The one-year CMHA project, for example, found 800 clients in its first seven months: 70 per cent of those grappled with drug or alcohol addiction, 65 per cent had mental health-related challenges, and 44 per cent had a physical health issue.

"When we started this project, we thought of it in more of an urban context," said Teya Greenberg, who coordinates the one-year pilot project from CMHC's Vancouver office. "There's no one sleeping on the streets in small towns. But that doesn't mean there are no homeless people."

Housing First proven effective

"Housing provided the safety and security that made it possible for people to begin to reduce their substance use. Housing also provided a base for the residents to form friendships, get to know themselves, develop and establish their own networks, and become connected to the community."

Those are the findings of a 298-page report released by the Canada Mortgage and Housing Corporation in July 2005. In search of objective information about which strategies were most effective at helping homeless people with addictions, the federal research team surveyed academic reports and examined 13 homeless-oriented projects in the U.S., U.K. and Canada.

What they found was that most of the rest of the world had already arrived at conclusions similar to those reached by Graves back in 2003: "When asked what they thought were the most effective services they provided, almost all the agency key informants identified housing."

A type of social housing called "supportive housing" is particularly favoured by research. Supportive housing is affordable housing with on-site staff available to help tenants stabilize their lives, enhance living skills, and re-connect with community. These "supports" vary from general-purpose counsellors who visit during office hours to medical staff who prepare meals and care for client needs around the clock. Most fall somewhere in between.

Supportive housing is nothing new to Canada. The Vancouver Coastal Health Authority, for example, has operated supportive housing for decades, and currently maintains about 1,200 units in 37 buildings. Its own studies show that tenants living in supportive housing achieve abstinence sooner, stay clean longer, and return to mainstream populations in higher numbers than do tenants housed in unsupervised rooming houses or SROs.

Likewise, U.S. authorities have largely abandoned as ineffective the law-and-order approaches such as the Civil City plan being launched by Vancouver Mayor Sam Sullivan. Even U.S. President George W. Bush's hand-picked Homeless Czar now advocates providing housing before requiring abstinence, an approach the Americans call "Housing First."

No room at the inn

Vancouver's homeless approach was recently awarded the Premier's Award for Service Excellence. But the creator of the outreach component, Judy Graves, warned that the housing-in-a-day program will soon fail unless additional affordable housing is identified.

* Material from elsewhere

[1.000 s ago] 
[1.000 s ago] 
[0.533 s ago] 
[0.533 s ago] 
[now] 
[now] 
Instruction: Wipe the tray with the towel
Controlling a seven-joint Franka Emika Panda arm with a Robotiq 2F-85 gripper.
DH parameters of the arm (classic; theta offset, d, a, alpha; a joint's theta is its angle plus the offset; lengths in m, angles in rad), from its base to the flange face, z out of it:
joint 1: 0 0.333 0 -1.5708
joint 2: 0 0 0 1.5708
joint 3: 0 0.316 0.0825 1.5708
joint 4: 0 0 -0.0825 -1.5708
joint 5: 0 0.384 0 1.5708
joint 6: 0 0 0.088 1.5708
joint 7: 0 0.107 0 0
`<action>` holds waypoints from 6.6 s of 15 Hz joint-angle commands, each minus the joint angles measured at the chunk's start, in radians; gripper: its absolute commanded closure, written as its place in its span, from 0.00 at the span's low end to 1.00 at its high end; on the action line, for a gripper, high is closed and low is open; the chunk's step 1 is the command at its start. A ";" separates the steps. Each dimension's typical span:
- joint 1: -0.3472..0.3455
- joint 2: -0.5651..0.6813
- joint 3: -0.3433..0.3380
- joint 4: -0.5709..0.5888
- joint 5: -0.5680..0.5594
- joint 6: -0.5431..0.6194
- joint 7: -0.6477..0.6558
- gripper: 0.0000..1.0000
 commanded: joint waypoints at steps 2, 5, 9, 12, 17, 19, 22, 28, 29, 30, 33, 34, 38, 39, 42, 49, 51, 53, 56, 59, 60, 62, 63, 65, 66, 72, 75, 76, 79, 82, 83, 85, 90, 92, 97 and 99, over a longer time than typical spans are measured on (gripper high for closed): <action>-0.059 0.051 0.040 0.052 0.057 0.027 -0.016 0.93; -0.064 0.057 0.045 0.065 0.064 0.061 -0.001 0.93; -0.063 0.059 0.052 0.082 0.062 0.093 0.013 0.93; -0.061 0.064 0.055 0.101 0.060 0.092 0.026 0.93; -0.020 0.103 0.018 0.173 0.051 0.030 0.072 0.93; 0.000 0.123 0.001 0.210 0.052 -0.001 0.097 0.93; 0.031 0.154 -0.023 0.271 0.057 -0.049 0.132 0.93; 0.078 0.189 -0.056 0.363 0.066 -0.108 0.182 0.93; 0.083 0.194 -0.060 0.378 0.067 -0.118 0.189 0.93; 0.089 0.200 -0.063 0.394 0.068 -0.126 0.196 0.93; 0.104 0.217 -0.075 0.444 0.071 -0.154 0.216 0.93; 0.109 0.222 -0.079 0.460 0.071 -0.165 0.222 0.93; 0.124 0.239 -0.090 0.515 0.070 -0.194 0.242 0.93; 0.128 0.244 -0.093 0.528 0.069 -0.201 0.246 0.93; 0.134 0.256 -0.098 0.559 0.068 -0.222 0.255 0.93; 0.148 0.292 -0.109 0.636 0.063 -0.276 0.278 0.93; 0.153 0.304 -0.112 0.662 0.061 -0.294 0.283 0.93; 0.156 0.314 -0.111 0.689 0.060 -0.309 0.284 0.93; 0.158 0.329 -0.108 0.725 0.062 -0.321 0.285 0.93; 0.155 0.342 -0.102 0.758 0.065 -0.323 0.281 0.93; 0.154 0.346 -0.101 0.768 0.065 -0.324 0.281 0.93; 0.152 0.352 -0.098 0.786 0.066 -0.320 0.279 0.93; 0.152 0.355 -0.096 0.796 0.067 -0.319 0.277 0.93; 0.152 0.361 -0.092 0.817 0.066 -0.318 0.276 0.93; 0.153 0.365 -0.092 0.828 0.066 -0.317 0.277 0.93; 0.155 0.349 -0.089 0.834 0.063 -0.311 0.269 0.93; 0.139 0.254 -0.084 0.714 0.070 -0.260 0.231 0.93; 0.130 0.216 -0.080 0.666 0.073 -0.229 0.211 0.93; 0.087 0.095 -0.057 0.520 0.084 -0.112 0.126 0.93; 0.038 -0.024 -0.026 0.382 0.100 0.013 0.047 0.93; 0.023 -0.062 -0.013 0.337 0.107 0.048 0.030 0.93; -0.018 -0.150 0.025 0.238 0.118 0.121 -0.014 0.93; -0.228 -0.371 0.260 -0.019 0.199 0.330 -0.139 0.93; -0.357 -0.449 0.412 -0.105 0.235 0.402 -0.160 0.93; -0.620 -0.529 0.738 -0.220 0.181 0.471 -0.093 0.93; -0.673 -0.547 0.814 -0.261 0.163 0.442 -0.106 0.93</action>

"Even the residential hotels in the downtown Eastside, which were the very last place that anybody would want to live, are now basically at zero vacancy rate," Graves said. "Anybody who's in the street now is going to have a hard time."

The shortage is more severe beyond Vancouver.

"The housing situation has reached a critical point," said Greenberg, of the CMHC. "Even in 100 Mile House, there is no vacancy."

"There is practically no housing that is affordable at shelter allowance rates. The vacancy rates are so low in most communities, that it is extremely difficult to find units even at higher rents."

Minister Coleman has expanded BC Housing's response to homelessness more strategically than any minister in memory. He's put 2,000 families at-risk of homelessness on rent assistance, and aims to help thousands more before they lose their homes. He's converted hundreds of seasonal shelter beds to year-round units. He's funded homeless outreach projects across the province. And he's reached the same conclusion as Graves and Greenberg.

"As we came through that cycle," Coleman said, "it became very clear that we were going to have success with the outreach programs -- and that we need more supportive housing."